WORK TO COMPLETE:
The expected output is the complete listing, unchanged.

[[ DATA EXTRACT, beginning ]]

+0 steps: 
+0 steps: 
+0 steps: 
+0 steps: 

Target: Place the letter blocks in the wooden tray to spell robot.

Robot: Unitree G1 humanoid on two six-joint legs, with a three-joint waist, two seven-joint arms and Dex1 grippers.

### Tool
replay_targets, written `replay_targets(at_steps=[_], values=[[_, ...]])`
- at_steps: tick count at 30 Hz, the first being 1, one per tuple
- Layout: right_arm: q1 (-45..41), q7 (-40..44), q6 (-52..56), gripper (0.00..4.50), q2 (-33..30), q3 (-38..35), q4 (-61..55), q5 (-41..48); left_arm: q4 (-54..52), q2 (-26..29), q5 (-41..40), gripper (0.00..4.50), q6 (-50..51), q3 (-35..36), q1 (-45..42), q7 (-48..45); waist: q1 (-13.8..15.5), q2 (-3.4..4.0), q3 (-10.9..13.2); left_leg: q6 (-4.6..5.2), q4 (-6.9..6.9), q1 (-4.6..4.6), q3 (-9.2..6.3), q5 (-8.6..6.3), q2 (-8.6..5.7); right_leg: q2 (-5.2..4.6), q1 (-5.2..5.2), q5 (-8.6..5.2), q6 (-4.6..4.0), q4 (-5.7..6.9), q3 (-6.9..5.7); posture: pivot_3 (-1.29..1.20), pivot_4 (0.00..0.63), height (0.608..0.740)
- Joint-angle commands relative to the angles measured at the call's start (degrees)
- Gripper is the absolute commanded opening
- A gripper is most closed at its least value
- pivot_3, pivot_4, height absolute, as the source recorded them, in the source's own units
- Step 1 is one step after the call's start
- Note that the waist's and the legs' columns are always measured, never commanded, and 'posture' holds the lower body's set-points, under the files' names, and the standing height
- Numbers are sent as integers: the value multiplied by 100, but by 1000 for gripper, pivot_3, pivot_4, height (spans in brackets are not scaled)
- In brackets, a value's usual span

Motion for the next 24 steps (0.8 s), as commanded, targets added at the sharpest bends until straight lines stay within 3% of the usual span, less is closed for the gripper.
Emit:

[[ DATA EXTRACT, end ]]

TASK ANSWER:
+0 steps: 
+0 steps: 
+0 steps: 
+0 steps: 

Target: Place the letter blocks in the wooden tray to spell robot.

Robot: Unitree G1 humanoid on two six-joint legs, with a three-joint waist, two seven-joint arms and Dex1 grippers.

### Tool
replay_targets, written `replay_targets(at_steps=[_], values=[[_, ...]])`
- at_steps: tick count at 30 Hz, the first being 1, one per tuple
- Layout: right_arm: q1 (-45..41), q7 (-40..44), q6 (-52..56), gripper (0.00..4.50), q2 (-33..30), q3 (-38..35), q4 (-61..55), q5 (-41..48); left_arm: q4 (-54..52), q2 (-26..29), q5 (-41..40), gripper (0.00..4.50), q6 (-50..51), q3 (-35..36), q1 (-45..42), q7 (-48..45); waist: q1 (-13.8..15.5), q2 (-3.4..4.0), q3 (-10.9..13.2); left_leg: q6 (-4.6..5.2), q4 (-6.9..6.9), q1 (-4.6..4.6), q3 (-9.2..6.3), q5 (-8.6..6.3), q2 (-8.6..5.7); right_leg: q2 (-5.2..4.6), q1 (-5.2..5.2), q5 (-8.6..5.2), q6 (-4.6..4.0), q4 (-5.7..6.9), q3 (-6.9..5.7); posture: pivot_3 (-1.29..1.20), pivot_4 (0.00..0.63), height (0.608..0.740)
- Joint-angle commands relative to the angles measured at the call's start (degrees)
- Gripper is the absolute commanded opening
- A gripper is most closed at its least value
- pivot_3, pivot_4, height absolute, as the source recorded them, in the source's own units
- Step 1 is one step after the call's start
- Note that the waist's and the legs' columns are always measured, never commanded, and 'posture' holds the lower body's set-points, under the files' names, and the standing height
- Numbers are sent as integers: the value multiplied by 100, but by 1000 for gripper, pivot_3, pivot_4, height (spans in brackets are not scaled)
- In brackets, a value's usual span

Motion for the next 24 steps (0.8 s), as commanded, targets added at the sharpest bends until straight lines stay within 3% of the usual span, less is closed for the gripper.
Emit:

This answer requires no further additions.